» **Exercise objective**:
Scan the lines below; pull out those with "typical".

═════ Stored data

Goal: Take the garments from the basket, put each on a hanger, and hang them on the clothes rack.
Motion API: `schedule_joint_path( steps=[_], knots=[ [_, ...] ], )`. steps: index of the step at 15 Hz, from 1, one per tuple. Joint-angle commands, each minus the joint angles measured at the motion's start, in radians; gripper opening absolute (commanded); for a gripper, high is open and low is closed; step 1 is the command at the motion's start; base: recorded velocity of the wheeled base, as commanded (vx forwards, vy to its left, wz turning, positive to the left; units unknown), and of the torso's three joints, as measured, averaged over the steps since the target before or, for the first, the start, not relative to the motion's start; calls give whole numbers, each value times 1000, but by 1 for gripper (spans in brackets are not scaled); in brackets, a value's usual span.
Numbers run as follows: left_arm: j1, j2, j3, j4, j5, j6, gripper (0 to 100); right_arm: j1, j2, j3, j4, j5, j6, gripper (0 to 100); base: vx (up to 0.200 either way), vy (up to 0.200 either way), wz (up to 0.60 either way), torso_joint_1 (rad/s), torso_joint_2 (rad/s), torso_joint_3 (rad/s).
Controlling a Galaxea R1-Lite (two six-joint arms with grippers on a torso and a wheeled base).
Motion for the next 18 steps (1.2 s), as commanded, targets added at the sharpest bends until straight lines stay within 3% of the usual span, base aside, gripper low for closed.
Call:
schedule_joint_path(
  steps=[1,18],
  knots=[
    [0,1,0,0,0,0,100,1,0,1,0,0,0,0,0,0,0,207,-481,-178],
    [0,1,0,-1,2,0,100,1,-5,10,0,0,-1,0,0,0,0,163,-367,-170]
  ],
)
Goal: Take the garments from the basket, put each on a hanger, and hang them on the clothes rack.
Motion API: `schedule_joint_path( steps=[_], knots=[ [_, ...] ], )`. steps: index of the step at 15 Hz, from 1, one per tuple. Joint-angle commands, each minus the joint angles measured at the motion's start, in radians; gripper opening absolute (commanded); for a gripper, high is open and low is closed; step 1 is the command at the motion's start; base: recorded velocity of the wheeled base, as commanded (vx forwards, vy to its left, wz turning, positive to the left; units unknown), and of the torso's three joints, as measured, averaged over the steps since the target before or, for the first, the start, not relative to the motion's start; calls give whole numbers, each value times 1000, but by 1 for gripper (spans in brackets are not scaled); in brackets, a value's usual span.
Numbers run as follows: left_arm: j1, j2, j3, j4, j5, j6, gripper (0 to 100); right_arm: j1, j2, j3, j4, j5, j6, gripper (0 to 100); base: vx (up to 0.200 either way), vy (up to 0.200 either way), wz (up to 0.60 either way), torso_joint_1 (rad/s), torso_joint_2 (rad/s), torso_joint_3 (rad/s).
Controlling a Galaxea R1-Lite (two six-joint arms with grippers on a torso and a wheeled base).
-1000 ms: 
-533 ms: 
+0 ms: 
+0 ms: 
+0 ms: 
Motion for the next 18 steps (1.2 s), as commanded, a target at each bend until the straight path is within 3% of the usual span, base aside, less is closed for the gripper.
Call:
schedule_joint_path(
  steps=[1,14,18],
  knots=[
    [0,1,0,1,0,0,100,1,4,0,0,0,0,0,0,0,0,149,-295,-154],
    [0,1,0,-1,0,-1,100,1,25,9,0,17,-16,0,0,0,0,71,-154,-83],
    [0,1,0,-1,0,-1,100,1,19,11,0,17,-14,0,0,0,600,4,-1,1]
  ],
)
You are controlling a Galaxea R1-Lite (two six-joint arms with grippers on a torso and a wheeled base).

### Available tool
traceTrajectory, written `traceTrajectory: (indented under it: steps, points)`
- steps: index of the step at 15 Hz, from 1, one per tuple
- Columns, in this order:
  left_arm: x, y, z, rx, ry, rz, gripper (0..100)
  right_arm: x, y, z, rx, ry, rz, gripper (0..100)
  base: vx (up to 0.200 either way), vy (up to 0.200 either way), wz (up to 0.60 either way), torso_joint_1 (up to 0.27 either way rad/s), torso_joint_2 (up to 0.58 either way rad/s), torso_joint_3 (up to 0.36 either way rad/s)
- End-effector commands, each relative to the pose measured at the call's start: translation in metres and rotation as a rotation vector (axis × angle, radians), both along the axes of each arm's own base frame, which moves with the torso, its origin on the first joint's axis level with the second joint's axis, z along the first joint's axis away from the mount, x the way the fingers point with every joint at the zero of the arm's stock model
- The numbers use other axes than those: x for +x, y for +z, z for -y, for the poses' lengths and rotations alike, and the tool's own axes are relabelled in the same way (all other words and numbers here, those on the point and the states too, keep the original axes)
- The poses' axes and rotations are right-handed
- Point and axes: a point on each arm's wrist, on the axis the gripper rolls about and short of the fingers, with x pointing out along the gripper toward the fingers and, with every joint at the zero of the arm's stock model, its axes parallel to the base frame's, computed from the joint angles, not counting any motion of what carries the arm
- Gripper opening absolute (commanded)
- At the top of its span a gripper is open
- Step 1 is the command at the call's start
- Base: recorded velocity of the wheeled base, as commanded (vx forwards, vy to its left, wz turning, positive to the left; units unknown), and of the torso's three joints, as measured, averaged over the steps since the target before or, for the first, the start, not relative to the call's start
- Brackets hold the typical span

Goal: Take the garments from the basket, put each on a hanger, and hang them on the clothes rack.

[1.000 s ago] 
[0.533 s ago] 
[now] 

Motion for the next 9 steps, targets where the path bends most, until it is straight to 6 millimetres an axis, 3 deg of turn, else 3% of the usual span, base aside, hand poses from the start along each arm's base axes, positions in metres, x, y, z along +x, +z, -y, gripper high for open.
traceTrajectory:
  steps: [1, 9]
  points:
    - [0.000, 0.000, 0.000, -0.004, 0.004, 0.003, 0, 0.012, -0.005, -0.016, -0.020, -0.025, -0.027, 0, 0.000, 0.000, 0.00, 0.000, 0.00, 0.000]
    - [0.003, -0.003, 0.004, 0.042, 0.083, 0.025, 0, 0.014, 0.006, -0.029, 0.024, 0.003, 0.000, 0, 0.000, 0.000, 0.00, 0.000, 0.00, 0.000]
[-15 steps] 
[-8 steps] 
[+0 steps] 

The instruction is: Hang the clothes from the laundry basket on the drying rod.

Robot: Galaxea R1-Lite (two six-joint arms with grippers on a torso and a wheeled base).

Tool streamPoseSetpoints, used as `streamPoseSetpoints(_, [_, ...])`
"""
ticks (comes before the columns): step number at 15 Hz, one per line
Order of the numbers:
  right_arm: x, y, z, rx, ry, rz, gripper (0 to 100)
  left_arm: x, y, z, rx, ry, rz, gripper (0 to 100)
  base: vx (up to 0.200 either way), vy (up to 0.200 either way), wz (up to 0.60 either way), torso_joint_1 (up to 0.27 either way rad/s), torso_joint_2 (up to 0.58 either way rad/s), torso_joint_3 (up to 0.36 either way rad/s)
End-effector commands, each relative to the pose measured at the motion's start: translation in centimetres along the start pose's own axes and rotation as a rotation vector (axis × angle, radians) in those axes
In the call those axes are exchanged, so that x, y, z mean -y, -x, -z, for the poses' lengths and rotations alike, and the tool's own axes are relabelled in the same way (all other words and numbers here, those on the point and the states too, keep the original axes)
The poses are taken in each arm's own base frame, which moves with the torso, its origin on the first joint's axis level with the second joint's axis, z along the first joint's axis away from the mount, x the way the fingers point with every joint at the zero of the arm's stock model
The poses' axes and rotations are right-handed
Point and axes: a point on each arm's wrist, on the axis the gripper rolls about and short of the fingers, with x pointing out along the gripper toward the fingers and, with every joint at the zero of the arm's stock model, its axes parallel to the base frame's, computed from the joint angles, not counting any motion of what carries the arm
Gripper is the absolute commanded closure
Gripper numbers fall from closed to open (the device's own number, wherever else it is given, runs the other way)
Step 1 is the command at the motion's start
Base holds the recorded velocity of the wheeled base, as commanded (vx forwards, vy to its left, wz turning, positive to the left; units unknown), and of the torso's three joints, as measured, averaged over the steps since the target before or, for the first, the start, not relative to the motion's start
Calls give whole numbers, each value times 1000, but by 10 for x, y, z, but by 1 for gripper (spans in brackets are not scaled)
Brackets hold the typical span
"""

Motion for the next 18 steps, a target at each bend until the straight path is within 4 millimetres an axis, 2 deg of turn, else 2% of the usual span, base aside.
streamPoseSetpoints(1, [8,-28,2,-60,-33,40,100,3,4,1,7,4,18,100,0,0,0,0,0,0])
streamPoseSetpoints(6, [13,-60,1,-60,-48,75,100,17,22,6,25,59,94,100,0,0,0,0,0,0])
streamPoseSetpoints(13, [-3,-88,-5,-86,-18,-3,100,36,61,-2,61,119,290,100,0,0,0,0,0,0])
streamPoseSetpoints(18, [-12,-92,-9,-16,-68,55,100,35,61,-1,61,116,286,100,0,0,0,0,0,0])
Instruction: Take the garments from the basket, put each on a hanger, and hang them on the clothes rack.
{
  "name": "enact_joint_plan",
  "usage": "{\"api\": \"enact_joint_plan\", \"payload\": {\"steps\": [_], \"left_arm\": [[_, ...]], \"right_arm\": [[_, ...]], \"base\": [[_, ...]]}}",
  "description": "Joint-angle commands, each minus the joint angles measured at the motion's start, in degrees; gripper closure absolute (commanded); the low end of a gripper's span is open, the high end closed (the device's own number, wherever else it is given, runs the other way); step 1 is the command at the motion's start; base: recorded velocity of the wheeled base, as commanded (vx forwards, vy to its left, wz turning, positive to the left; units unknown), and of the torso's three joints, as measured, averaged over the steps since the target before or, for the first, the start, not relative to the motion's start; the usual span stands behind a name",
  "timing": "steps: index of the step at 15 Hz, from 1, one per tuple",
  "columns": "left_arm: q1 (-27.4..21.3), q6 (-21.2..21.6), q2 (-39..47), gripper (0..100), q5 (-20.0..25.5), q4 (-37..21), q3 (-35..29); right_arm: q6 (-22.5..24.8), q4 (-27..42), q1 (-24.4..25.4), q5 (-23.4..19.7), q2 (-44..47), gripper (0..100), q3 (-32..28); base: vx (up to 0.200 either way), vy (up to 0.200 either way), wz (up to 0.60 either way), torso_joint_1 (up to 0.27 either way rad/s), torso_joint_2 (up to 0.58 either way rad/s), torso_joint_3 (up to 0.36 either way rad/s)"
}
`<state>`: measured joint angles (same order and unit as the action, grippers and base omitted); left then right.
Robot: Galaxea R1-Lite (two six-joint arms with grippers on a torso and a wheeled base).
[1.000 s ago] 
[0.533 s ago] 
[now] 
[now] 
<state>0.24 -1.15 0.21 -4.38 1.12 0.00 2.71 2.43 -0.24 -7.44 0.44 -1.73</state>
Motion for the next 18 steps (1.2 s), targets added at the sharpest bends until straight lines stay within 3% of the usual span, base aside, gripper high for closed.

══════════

» **Output**:
- Brackets hold the typical span
Brackets hold the typical span

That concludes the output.